Mack-Arthur Dengane-Yopasho (président de l’AESAT) : «Pourquoi les étudiants africains boudent la Tunisie»
«Les étudiants africains en Tunisie sont confrontés aux problèmes de la carte de séjour qui leur coûte souvent une pénalité. On ne donne qu’une semaine pour réunir les papiers nécessaires, et c’est un délai très court pour avoir un contrat de location à fournir à la police. Ce qui provoque un retard et, tout naturellement, selon la loi, on doit supporter une pénalité. L’étudiant doit payer 20DT pour chaque semaine de retard, soit 80 DT par mois. Autre problème: le stagiaire, qui a une formation de 2 ans et ½, voit sa carte de séjour prendre fin au bout de quelques mois et il doit payer 960DT par an, somme qu’il n’est souvent pas capable de payer. Du coup, il reste bloqué ici en Tunisie. Il est donc temps de revoir la loi de 1968, qui ne répond plus à la réalité. La Tunisie de 1968 n’est pas celle d’aujourd’hui. Nous avons déjà recensé plus de 150 dossiers concernés par les pénalités. Dommage, car les étudiants africains, qui aiment beaucoup la Tunisie, préfèrent aujourd’hui le Maroc, qui offre une carte de séjour de plus de 2 ans. C’est vraiment dommage. Par ailleurs, et sur les différents sites web des universités, on donne des informations inexactes sur la Tunisie qui, dit-on, offre un environnement soi-disant adéquat, en précisant qu’avec seulement 400 dollars, on y vit bien. Une fois sur place, les étudiants découvrent la triste réalité. Les universités, qui annoncent sur leurs sites monts et merveilles, ne respectent souvent pas leurs promesses et tardent même à accompagner les étudiants dans leurs stages de formation».

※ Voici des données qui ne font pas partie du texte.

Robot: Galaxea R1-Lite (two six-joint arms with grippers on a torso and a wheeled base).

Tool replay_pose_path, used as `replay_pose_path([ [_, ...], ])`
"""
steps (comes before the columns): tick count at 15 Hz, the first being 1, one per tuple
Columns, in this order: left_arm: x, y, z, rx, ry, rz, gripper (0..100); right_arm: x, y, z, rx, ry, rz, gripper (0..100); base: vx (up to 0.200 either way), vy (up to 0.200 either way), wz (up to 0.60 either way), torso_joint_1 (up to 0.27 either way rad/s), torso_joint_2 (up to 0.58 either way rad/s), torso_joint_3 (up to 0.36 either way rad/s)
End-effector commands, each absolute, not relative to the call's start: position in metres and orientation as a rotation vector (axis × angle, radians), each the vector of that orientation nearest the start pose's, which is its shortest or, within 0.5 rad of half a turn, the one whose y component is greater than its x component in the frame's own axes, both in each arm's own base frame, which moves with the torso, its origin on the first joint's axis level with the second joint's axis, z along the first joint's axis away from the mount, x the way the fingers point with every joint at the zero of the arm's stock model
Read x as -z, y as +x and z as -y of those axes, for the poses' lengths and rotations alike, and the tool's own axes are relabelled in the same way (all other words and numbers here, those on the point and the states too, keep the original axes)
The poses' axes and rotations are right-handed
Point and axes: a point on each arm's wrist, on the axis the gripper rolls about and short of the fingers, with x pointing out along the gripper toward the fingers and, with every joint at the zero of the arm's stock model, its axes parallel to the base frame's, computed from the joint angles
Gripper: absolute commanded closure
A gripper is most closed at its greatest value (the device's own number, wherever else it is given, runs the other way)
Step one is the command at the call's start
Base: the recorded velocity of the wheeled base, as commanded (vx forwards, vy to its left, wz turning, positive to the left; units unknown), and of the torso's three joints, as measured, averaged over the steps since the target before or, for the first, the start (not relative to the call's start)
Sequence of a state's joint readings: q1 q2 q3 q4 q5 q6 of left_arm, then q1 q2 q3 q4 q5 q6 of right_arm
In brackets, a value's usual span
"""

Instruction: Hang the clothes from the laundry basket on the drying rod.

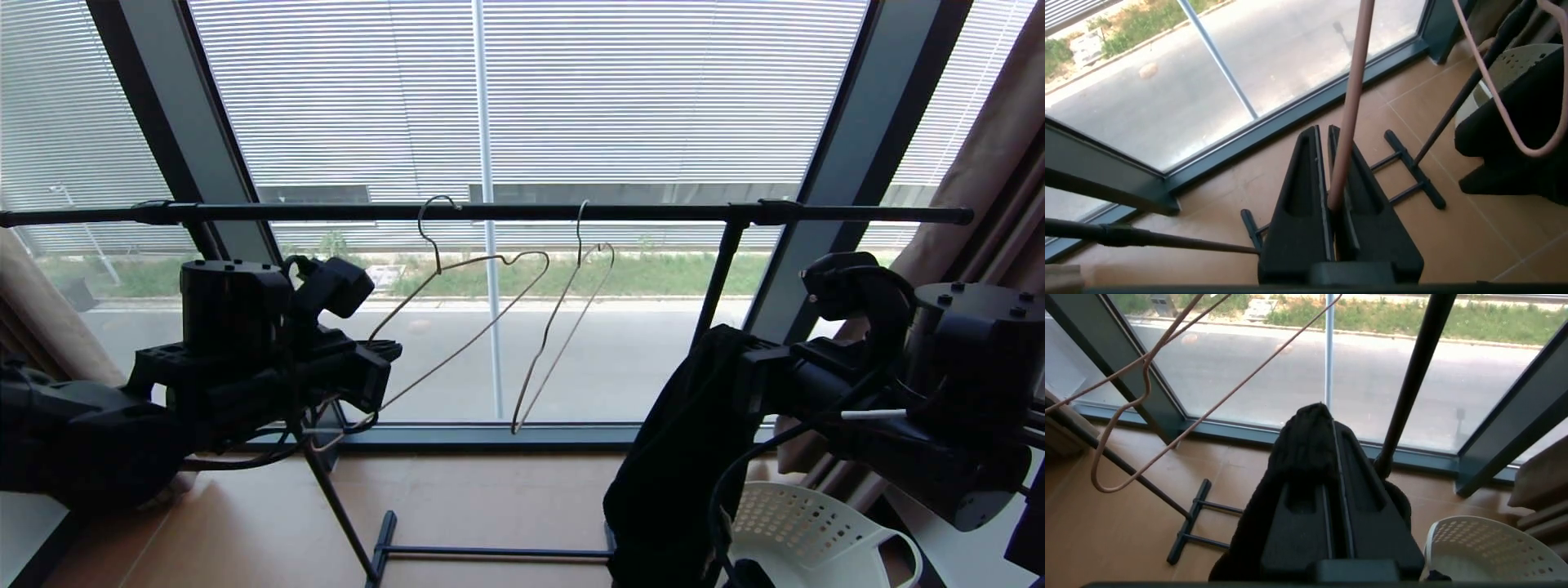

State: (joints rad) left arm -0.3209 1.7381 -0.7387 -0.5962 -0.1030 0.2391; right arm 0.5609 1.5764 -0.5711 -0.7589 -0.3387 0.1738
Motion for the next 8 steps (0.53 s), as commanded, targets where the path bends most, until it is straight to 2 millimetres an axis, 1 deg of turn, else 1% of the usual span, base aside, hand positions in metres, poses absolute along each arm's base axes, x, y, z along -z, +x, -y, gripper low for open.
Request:
replay_pose_path([
  [1, -0.15, 0.259, 0.088, 0.462, 0.273, -0.334, 100, -0.168, 0.222, -0.131, -0.201, 0.064, -0.242, 100, 0.0, 0.0, 0.0, 0.0, 0.0, 0.0],
  [3, -0.152, 0.237, 0.081, 0.462, 0.269, -0.321, 100, -0.168, 0.222, -0.131, -0.201, 0.064, -0.242, 100, 0.0, 0.0, 0.0, 0.0, 0.0, 0.0],
  [4, -0.152, 0.232, 0.08, 0.463, 0.269, -0.318, 100, -0.168, 0.222, -0.131, -0.201, 0.064, -0.242, 100, 0.0, 0.0, 0.0, 0.0, 0.0, 0.0],
  [5, -0.153, 0.219, 0.076, 0.464, 0.267, -0.31, 100, -0.167, 0.222, -0.131, -0.201, 0.062, -0.245, 100, 0.0, 0.0, 0.0, 0.0, 0.0, 0.0],
  [7, -0.158, 0.205, 0.072, 0.463, 0.265, -0.284, 100, -0.164, 0.224, -0.132, -0.2, 0.058, -0.253, 100, 0.0, 0.0, 0.0, 0.0, 0.0, 0.0],
  [8, -0.166, 0.19, 0.067, 0.464, 0.262, -0.242, 100, -0.164, 0.224, -0.132, -0.2, 0.057, -0.255, 100, 0.0, 0.0, 0.0, 0.0, 0.0, 0.0],
])
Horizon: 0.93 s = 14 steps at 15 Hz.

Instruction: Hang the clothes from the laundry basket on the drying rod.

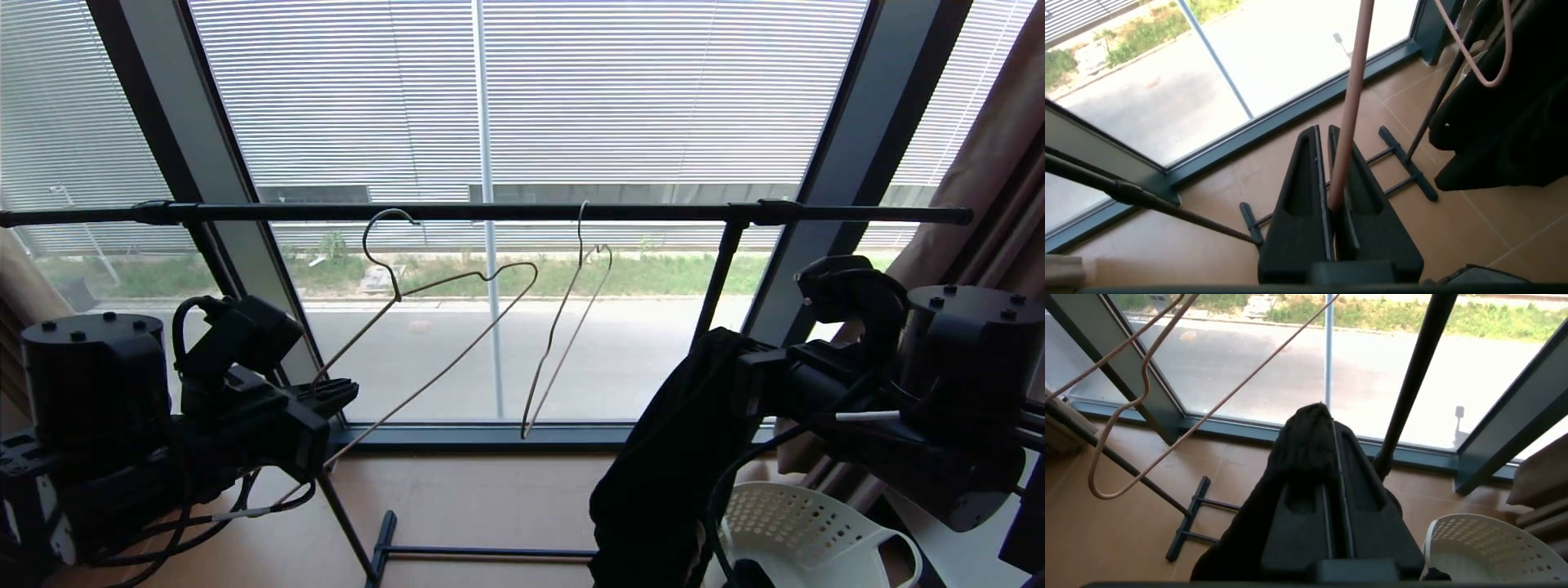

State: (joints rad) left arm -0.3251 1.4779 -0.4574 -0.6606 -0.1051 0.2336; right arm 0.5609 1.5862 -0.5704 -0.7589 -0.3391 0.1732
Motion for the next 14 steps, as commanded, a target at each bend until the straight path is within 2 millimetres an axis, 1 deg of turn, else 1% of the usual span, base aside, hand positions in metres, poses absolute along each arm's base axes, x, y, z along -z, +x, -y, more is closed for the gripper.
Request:
replay_pose_path([
  [1, -0.172, 0.179, 0.066, 0.489, 0.257, -0.202, 100, -0.161, 0.226, -0.133, -0.197, 0.052, -0.266, 100, 0.0, 0.0, 0.0, 0.0, 0.0, 0.0],
  [3, -0.176, 0.166, 0.064, 0.553, 0.246, -0.163, 100, -0.157, 0.228, -0.134, -0.191, 0.046, -0.277, 100, 0.0, 0.0, 0.0, 0.0, 0.0, 0.0],
  [5, -0.176, 0.163, 0.065, 0.583, 0.246, -0.159, 100, -0.155, 0.229, -0.134, -0.185, 0.024, -0.283, 100, 0.0, 0.0, 0.0, 0.0, 0.0, 0.0],
  [8, -0.175, 0.162, 0.073, 0.631, 0.25, -0.158, 100, -0.152, 0.235, -0.13, -0.143, -0.004, -0.286, 100, 0.0, 0.0, 0.0, 0.0, 0.0, 0.0],
  [10, -0.167, 0.164, 0.091, 0.715, 0.266, -0.194, 100, -0.152, 0.241, -0.124, -0.081, -0.041, -0.279, 100, 0.0, 0.0, 0.0, 0.0, 0.0, 0.0],
  [13, -0.162, 0.159, 0.105, 0.795, 0.281, -0.212, 100, -0.157, 0.246, -0.115, -0.019, -0.064, -0.258, 100, 0.0, 0.0, 0.0, 0.0, 0.0, 0.0],
  [14, -0.156, 0.159, 0.111, 0.822, 0.29, -0.238, 100, -0.159, 0.248, -0.112, -0.001, -0.068, -0.248, 100, 0.0, 0.0, 0.0, 0.0, 0.0, 0.0],
])
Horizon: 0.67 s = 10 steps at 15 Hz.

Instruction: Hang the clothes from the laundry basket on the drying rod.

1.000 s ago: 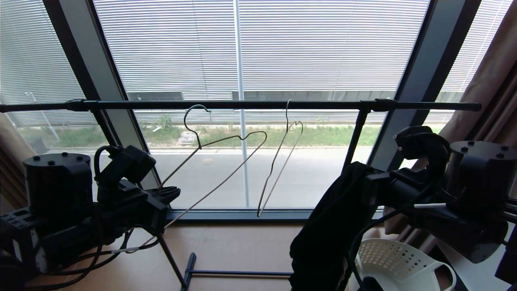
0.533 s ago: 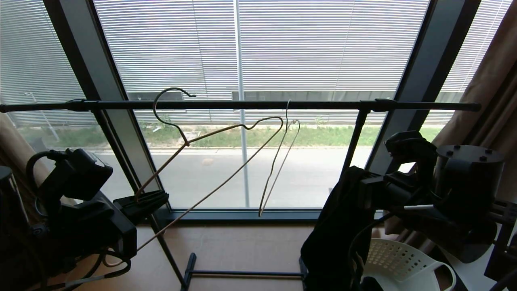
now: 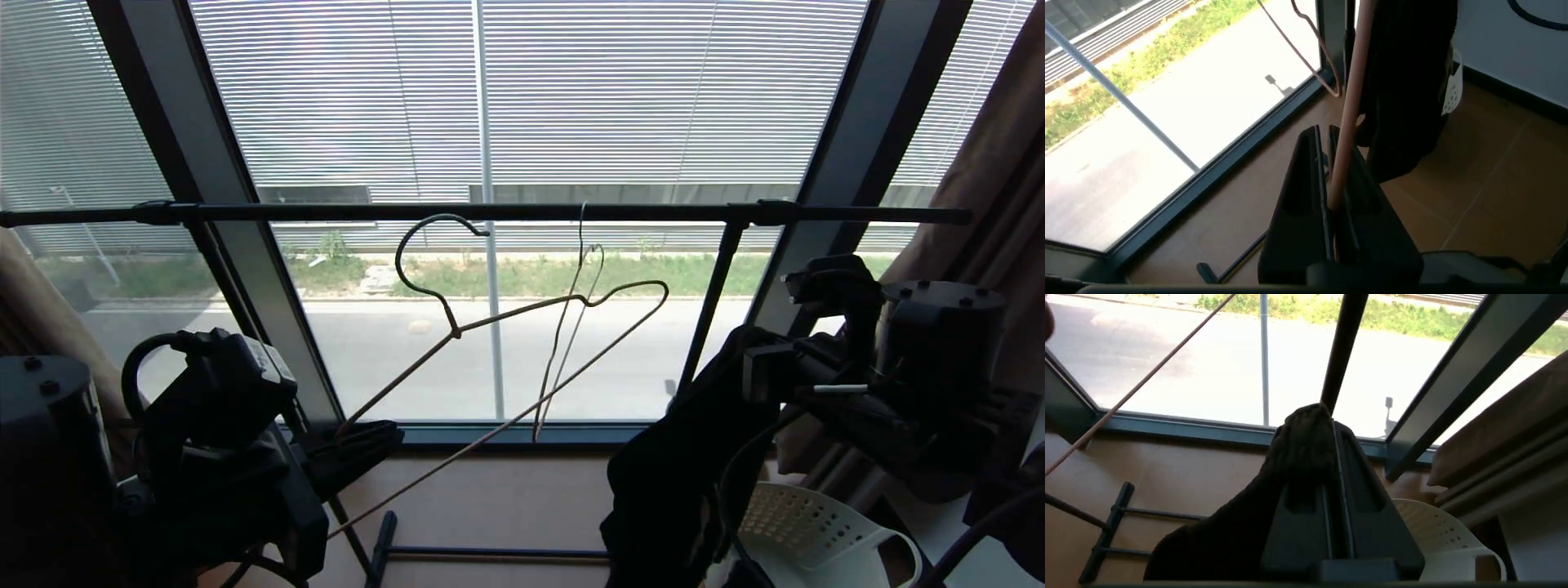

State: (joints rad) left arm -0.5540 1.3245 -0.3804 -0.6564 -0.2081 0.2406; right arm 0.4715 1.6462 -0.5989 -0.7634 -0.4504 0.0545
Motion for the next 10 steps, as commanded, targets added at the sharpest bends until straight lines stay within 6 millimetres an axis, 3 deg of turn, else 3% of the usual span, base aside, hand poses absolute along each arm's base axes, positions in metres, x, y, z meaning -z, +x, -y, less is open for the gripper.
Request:
replay_pose_path([
  [1, -0.155, 0.159, 0.111, 0.825, 0.291, -0.244, 100, -0.16, 0.249, -0.112, 0.0, -0.068, -0.245, 100, 0.0, 0.0, 0.0, 0.0, 0.0, 0.0],
  [7, -0.128, 0.152, 0.126, 0.914, 0.334, -0.357, 100, -0.163, 0.251, -0.11, 0.02, -0.064, -0.232, 100, 0.0, 0.0, 0.0, 0.0, 0.0, 0.0],
  [10, -0.125, 0.15, 0.131, 0.939, 0.342, -0.368, 100, -0.161, 0.252, -0.111, 0.018, -0.067, -0.238, 100, 0.0, 0.0, 0.0, 0.0, 0.0, 0.0],
])
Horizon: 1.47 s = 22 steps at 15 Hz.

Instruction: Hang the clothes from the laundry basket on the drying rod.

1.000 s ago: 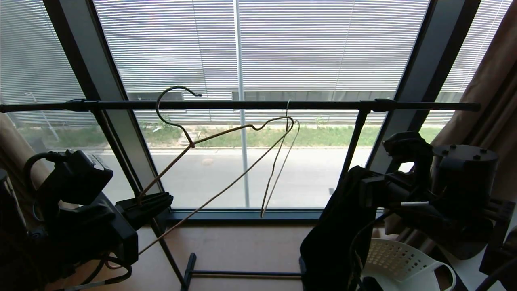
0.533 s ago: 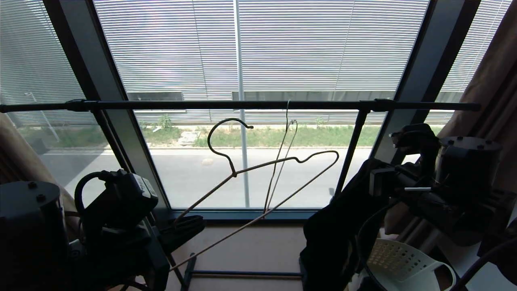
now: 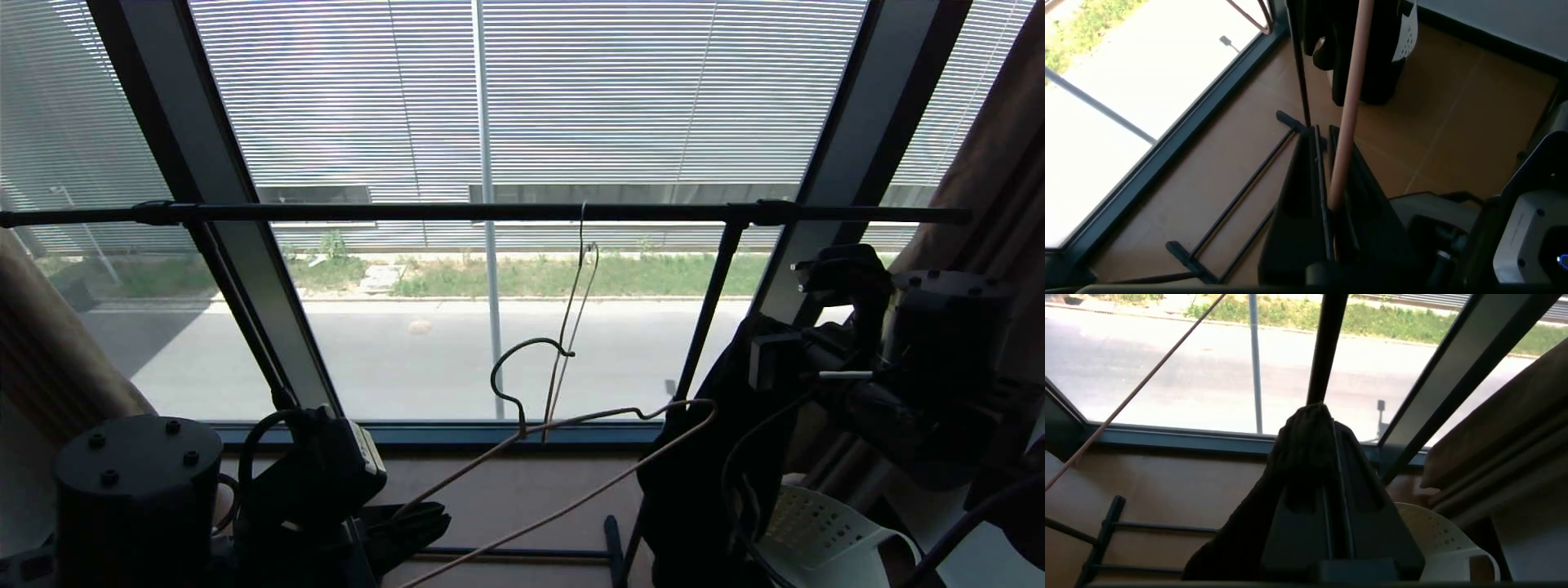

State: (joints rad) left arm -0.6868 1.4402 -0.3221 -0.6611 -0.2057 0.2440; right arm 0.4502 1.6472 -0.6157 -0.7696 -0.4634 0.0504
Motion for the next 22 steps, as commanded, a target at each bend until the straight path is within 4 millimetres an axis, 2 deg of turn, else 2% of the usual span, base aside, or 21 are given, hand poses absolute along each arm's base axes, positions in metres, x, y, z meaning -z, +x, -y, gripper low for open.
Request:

Mondher Khanfir (vice président Think-Tank du TABC) : «Pour que la Tunisie soit une plateforme de formation des cerveaux»
«En Afrique, seulement 18% des élèves passent du lycée à la fac, alors que la moyenne mondiale est de 76%. Lorsqu’on pense que la population estudiantine du continent va doubler entre 2014 et 2020 passant de 5 à 10 millions, on dit qu’il y a une opportunité pour que la Tunisie devienne une plateforme de formation de cerveaux africains de demain. Nous devons être présents pour une fertilisation croisée en mettant notamment en place des filières pour la recherche scientifique en Afrique où le nombre de chercheurs est très faible et où on est obligé d’acheter les technologies. Nous devons penser, et on n’a pas le choix, à impulser des dynamiques de transfert des technologies et nous orienter vers la recherche pour en produire localement».